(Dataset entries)
------------------------
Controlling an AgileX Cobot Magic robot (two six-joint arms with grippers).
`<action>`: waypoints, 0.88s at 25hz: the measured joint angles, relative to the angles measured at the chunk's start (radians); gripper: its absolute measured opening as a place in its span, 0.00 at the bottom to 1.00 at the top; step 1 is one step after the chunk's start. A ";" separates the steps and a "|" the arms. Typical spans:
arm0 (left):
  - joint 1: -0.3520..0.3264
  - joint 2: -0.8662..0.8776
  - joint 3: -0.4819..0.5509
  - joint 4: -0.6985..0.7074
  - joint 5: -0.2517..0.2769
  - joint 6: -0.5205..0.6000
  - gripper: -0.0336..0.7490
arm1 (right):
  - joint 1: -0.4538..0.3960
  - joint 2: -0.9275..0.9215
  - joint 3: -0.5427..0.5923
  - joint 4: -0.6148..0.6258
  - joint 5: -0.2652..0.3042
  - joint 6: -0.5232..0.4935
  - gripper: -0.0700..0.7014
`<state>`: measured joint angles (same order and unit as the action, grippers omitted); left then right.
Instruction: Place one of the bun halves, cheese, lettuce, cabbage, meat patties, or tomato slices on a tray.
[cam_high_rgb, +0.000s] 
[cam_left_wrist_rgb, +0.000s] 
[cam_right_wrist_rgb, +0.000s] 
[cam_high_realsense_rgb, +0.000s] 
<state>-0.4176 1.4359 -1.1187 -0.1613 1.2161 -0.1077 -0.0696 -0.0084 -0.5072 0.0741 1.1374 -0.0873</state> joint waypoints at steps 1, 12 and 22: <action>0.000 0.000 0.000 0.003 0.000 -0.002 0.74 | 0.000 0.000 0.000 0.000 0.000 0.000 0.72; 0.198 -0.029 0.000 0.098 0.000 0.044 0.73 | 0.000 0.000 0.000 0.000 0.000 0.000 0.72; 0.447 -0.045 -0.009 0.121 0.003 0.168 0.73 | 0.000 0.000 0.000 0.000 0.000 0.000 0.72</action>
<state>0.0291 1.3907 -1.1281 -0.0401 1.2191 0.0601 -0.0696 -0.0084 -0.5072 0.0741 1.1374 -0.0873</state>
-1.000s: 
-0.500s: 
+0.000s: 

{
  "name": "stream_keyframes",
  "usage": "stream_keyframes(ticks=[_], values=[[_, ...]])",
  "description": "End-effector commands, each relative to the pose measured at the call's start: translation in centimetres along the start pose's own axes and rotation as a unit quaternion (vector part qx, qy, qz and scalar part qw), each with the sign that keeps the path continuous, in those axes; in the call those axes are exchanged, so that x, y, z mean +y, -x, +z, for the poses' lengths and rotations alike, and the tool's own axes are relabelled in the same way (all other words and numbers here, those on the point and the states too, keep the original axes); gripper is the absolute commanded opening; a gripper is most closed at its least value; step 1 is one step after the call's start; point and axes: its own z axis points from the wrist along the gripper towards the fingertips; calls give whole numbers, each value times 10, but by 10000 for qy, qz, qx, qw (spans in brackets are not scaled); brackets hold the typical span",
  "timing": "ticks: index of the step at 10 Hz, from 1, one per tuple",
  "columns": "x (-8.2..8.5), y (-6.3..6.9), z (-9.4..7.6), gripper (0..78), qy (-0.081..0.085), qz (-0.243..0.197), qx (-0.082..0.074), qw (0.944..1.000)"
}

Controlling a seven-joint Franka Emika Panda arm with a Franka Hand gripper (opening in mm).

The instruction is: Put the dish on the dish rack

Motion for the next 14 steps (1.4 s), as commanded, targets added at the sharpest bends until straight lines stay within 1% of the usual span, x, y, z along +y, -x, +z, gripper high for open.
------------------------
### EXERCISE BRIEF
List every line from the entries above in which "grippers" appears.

### EXERCISE RESPONSE
Controlling an AgileX Cobot Magic robot (two six-joint arms with grippers).
`<state>`: measured joint angles (same order and unit as the action, grippers omitted); left then right.

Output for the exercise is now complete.